Given information:
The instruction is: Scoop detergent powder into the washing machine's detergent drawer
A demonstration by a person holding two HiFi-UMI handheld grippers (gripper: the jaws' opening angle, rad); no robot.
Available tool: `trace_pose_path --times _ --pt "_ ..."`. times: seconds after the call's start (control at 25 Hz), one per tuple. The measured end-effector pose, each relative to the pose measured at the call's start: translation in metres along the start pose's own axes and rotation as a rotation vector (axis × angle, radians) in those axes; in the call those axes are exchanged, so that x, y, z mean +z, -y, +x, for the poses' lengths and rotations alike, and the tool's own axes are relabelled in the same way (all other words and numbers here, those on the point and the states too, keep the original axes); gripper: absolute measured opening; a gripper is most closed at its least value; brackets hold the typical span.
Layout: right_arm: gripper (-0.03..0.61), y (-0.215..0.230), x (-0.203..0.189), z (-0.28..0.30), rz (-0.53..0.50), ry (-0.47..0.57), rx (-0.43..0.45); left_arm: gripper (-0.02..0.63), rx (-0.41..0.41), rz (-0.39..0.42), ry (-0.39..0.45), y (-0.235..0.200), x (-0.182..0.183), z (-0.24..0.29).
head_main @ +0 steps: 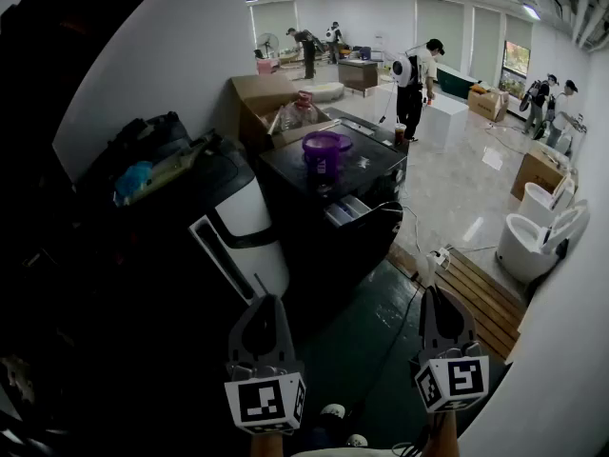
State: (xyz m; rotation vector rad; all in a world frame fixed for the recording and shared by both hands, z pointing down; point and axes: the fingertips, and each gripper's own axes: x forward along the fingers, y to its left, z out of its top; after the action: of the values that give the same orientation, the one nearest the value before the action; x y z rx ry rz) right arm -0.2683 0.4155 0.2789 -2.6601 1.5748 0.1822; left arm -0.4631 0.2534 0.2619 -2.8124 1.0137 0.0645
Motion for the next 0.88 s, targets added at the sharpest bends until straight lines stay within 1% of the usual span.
trace_pose_path --times 0.48,0.88 --pt "0.021 0.007 -0.003 -0.001 0.001 -0.008 0.003 0.015 0.01 0.006 -0.008 0.005 -0.003 0.003" --pt "0.021 0.021 -0.013 -0.005 0.016 -0.014 0.017 0.015 0.023 0.026 -0.029 0.024 -0.014 0.003"
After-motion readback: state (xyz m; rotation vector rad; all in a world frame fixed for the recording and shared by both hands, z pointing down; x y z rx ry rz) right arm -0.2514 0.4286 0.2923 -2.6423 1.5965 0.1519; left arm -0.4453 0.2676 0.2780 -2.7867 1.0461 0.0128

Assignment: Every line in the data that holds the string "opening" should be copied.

Output:
A demonstration by a person holding two HiFi-UMI handheld grippers (gripper: the jaws' opening angle, rad); no robot.
Available tool: `trace_pose_path --times _ --pt "_ ..."`. times: seconds after the call's start (control at 25 Hz), one per tuple. The measured end-effector pose, each relative to the pose measured at the call's start: translation in metres along the start pose's own axes and rotation as a rotation vector (axis × angle, radians) in those axes; in the call those axes are exchanged, so that x, y, z mean +z, -y, +x, for the poses' lengths and rotations alike, and the tool's own axes are relabelled in the same way (all other words and numbers here, those on the point and the states too, keep the original axes); gripper: absolute measured opening; a gripper is most closed at its least value; brackets hold the typical span.

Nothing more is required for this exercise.